Moving to the arguments made by the parties supporting simultaneous proceedings, it was argued that the issue at hand was already settled by way of the judgement in BRS Ventures, which upheld the maintainability of simultaneous proceedings.
The parties placed reliance on Section 60(2) of the IBC which permits proceedings to be initiated against both the corporate debtor and its guarantor, for the same debt, indicating legislative intent to allow parallel actions. Further, reliance was also placed on Section 128 of the Indian Contract Act, 1872, wherein the liability of a guarantor is co-extensive with that of the principal borrower unless otherwise provided by contract. Therefore, the parties argued that creditors are entitled to proceed against either or both.
Further, the parties also brought to the Court’s notice that in light of the Clean Slate Doctrine, if creditors are not permitted to file full or complete claims in a CIRP, the unpaid portion stands extinguished upon approval of the resolution plan. Thus, compelling the doctrine of election would unjustly deprive creditors of recovery, which could have been possible. Additionally, it was also argued that the Doctrine of Election would not be applicable to the present case as the doctrine applies only where remedies are inconsistent. Proceedings against a borrower and guarantor are not inconsistent but cumulative.
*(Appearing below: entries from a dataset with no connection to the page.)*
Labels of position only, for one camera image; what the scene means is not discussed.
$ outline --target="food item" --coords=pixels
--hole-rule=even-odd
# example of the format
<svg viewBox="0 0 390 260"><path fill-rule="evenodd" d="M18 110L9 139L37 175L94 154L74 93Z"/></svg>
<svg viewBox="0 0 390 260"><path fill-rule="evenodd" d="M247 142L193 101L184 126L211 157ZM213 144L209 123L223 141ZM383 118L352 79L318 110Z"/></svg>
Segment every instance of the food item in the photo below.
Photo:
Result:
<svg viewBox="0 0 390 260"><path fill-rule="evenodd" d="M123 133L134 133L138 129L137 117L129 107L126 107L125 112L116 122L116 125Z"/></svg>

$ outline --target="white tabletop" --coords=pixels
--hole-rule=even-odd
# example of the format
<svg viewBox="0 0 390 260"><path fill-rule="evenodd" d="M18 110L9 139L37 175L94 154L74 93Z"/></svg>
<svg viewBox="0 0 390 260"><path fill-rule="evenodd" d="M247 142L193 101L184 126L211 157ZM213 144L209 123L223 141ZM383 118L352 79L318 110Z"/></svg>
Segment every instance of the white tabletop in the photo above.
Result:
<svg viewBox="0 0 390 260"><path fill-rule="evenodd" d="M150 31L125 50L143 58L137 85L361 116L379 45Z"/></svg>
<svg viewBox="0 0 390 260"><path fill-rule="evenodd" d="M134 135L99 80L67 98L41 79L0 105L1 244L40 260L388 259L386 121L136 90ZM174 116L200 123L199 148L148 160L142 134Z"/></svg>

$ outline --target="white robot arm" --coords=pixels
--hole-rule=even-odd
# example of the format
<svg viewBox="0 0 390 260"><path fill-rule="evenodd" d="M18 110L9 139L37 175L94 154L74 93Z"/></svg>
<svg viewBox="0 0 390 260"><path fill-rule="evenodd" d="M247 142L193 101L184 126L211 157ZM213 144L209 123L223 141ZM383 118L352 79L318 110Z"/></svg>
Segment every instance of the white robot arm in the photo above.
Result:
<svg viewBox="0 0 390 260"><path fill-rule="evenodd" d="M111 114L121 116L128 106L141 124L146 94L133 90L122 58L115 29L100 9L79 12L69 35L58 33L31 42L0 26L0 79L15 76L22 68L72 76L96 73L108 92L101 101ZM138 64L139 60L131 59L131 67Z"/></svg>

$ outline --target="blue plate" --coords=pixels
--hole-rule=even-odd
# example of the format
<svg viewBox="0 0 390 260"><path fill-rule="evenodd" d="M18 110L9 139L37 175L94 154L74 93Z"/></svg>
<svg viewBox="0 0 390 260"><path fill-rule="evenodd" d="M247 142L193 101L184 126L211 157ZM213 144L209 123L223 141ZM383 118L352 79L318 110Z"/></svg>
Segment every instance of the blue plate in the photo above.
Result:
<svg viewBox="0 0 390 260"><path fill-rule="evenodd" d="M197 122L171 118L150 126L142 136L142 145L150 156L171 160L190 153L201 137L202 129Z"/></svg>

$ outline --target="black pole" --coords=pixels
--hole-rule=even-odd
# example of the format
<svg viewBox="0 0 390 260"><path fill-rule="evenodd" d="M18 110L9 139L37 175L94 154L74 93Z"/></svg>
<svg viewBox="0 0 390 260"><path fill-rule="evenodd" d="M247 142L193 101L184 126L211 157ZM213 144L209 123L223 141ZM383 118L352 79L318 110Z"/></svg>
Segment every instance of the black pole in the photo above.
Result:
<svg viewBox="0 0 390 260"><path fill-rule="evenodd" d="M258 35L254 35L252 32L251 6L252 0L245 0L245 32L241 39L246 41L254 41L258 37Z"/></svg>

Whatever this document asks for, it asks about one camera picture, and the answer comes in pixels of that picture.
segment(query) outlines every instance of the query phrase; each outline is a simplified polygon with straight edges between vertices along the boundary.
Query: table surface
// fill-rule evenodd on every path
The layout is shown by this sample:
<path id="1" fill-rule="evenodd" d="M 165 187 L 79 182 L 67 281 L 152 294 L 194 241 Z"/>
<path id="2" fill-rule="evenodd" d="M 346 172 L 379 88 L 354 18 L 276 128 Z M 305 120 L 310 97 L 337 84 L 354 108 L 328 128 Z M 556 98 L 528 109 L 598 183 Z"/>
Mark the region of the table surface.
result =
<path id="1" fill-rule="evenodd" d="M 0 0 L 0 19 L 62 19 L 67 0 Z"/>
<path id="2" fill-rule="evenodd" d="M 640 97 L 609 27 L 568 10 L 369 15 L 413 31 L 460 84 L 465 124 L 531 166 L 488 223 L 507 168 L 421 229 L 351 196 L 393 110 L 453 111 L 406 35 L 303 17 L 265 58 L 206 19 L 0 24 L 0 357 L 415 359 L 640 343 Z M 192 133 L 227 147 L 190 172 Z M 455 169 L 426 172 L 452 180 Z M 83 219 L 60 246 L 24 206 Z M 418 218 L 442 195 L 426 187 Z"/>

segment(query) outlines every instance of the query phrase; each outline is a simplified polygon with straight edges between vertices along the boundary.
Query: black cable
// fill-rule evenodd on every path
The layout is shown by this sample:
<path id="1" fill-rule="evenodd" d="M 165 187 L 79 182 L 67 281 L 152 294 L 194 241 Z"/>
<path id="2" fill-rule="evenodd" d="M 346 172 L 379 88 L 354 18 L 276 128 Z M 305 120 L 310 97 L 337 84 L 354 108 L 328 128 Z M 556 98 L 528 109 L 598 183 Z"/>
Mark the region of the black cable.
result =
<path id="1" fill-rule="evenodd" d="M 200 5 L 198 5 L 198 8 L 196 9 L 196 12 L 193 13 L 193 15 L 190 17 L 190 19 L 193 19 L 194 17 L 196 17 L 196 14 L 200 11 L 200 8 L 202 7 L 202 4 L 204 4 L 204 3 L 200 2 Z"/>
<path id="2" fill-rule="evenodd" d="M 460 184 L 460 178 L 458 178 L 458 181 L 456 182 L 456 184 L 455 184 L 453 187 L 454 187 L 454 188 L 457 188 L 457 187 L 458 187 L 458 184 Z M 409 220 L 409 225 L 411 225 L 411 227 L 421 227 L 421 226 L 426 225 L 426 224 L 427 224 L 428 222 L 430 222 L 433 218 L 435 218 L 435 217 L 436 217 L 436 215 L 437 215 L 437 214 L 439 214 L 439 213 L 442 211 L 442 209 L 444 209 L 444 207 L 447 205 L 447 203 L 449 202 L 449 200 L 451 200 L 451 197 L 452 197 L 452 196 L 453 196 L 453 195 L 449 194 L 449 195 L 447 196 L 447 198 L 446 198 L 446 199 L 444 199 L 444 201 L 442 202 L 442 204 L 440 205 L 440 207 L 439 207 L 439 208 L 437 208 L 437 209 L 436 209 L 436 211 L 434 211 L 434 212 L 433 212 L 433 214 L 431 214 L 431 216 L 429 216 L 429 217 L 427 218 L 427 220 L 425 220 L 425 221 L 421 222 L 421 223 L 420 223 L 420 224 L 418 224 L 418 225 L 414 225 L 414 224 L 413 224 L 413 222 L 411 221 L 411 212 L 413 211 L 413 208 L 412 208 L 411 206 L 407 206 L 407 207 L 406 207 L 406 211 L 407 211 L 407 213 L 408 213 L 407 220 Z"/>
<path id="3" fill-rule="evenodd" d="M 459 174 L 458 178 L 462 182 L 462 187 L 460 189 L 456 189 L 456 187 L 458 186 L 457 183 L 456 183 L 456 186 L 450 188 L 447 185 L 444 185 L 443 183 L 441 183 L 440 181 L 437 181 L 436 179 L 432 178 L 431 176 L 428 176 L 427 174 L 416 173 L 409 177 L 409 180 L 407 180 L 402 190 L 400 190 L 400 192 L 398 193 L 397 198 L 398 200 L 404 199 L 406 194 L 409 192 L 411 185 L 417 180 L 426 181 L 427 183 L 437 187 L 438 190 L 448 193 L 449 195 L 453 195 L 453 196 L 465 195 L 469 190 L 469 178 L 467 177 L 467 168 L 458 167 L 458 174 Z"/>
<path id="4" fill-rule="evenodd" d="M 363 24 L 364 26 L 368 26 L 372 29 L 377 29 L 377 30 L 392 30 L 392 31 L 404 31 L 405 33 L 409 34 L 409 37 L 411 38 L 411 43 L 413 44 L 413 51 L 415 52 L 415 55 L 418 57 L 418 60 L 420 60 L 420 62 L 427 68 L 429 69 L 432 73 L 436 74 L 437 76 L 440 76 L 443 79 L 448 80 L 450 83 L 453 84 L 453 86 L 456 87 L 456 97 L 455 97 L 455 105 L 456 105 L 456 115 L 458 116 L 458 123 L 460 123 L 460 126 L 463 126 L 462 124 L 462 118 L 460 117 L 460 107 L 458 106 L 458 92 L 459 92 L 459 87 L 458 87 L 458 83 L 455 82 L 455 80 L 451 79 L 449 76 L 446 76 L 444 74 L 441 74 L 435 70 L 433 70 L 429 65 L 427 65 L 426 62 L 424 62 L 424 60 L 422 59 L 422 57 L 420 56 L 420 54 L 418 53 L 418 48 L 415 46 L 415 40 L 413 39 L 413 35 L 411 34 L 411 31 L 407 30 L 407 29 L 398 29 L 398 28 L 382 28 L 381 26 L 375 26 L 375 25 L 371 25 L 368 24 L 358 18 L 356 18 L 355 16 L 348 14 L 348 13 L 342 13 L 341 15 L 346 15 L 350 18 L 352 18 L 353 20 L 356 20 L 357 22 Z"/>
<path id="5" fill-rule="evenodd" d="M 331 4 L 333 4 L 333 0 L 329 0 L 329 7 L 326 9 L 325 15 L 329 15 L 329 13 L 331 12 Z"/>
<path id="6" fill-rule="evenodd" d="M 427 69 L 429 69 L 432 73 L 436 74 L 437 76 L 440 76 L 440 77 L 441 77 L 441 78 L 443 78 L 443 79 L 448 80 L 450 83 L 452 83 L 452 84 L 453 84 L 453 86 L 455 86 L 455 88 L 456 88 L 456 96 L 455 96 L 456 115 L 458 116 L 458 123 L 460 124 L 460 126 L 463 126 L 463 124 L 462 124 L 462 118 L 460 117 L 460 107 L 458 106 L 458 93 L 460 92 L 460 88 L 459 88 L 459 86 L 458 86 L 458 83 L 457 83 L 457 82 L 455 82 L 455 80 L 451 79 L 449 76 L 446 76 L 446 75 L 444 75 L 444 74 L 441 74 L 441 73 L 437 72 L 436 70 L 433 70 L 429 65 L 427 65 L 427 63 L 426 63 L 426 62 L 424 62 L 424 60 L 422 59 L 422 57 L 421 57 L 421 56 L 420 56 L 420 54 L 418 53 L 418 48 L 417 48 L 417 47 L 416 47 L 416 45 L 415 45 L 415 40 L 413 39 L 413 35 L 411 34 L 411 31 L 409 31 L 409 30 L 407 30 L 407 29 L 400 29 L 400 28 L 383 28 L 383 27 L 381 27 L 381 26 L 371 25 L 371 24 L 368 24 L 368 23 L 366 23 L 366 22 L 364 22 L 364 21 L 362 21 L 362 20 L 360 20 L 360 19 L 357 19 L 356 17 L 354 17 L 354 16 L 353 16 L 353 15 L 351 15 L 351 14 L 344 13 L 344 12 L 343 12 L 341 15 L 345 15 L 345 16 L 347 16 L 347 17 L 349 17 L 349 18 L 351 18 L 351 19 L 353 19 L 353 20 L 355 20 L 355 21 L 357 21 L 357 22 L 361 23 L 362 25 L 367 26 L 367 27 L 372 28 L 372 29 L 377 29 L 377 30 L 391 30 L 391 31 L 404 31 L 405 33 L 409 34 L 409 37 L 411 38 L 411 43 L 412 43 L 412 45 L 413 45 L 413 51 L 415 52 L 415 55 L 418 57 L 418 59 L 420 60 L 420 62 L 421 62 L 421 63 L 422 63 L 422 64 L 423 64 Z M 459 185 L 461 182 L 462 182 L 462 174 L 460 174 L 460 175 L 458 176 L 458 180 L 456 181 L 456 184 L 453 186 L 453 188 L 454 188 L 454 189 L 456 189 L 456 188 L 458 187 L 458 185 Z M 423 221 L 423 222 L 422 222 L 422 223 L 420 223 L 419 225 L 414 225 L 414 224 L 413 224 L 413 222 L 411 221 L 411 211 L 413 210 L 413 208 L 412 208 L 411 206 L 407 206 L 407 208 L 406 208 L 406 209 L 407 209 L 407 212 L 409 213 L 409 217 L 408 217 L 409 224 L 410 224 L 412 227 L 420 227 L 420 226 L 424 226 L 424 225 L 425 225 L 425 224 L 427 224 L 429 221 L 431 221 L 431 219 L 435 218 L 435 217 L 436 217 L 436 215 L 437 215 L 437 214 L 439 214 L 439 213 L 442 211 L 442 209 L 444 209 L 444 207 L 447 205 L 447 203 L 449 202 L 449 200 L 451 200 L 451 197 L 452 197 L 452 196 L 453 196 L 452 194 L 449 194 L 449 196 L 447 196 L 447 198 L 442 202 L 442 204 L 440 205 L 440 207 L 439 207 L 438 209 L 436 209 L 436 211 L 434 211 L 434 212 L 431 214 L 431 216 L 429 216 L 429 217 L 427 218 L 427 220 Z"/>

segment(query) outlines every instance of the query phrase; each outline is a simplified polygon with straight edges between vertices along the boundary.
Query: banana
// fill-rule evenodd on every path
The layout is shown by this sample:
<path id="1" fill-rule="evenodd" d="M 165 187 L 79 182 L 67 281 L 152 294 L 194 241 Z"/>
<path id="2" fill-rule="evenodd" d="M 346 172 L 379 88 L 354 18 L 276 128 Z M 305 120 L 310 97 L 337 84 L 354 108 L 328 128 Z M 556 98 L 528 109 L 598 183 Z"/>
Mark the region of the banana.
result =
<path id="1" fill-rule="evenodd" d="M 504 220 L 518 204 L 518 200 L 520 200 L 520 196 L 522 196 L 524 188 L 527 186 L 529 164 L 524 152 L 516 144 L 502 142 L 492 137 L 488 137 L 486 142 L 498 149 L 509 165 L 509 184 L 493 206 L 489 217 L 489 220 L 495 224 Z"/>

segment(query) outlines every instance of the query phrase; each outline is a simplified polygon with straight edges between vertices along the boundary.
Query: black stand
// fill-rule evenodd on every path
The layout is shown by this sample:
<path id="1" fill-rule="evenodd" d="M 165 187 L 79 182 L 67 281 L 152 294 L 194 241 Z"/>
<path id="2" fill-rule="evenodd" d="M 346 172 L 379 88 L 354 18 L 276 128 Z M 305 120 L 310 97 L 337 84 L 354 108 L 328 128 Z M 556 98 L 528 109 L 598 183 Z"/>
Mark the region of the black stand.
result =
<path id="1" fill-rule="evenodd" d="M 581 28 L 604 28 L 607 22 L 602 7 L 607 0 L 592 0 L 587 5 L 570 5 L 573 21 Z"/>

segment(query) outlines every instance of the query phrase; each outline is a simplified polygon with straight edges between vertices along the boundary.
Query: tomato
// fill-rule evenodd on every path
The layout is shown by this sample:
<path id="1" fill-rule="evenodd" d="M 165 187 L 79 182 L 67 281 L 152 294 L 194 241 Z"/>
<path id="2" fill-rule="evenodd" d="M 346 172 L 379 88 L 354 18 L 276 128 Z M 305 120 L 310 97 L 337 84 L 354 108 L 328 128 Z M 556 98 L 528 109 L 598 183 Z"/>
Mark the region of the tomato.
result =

Lastly, it was argued that Regulations 12A and 14 of the CIRP Regulations mandate updating of claims and revision by the Resolution Professional, preventing excess recovery and that the IBC contains no provision requiring creditors to elect between remedies or split claims.
The Court’s Analysis
At the outset, the Court emphasized that by way of Section 60(2) of the IBC and particularly Sub-section (3) expressly contemplates insolvency proceedings against guarantors when CIRP is pending against the corporate debtor, and further provides for transfer of proceedings to the same NCLT, reinforcing legislative intent to allow parallel or concurrent proceedings to run .therefore, the absence of any express prohibition in the Code against simultaneous proceedings was considered decisive.
Further, it was also held that by way of the judgement delivered in BRS Ventures, the issue of simultaneous proceedings was no longer res integra. In the same light, the Court reaffirmed that the IBC permits separate or simultaneous proceedings against the principal borrower and the corporate guarantor.
On the aspect of Co-extensive Liability, the Court reaffirmed that a guarantor’s liability is co-extensive with that of the principal debtor. The object of a guarantee would be defeated if creditors were forced to await the outcome of proceedings against one party before proceeding against another.
On the aspect of spirit of the Code, the Court opined that the IBC is not purely a Recovery Mechanism and is deeply linked to resolution. If statutory conditions of the existence of debt and default are satisfied, an Application under Section 7 stands allowed. The Court rejected the argument that simultaneous proceedings convert IBC into a recovery tool.
On the aspect of Doctrine of Election, the Court held that the doctrine of election was inapplicable because the remedies available are not inconsistent, proceedings initiated against a debtor and guarantor are cumulative and not mutually exclusive.Further, the IBC does not mandate claim-splitting andimposing election on the creditor would effectively curtail statutory rights.
On the aspect of possibility ofdouble or unjustenrichment, while acknowledging such concerns regarding double recovery, the Court held that Regulation 12A would operate as a safeguard, as it requires creditors to update claims upon realization from any source and the Resolution Professional would then admit claims accordingly.
Conclusion
In conclusion, the Hon’ble Supreme Court of India conclusively held that simultaneous CIRP proceedings against the principal borrower and its corporate guarantor are legally maintainable under the IBC. The doctrine of election does not apply, and concerns regarding double enrichment are sufficiently addressed by regulatory safeguards.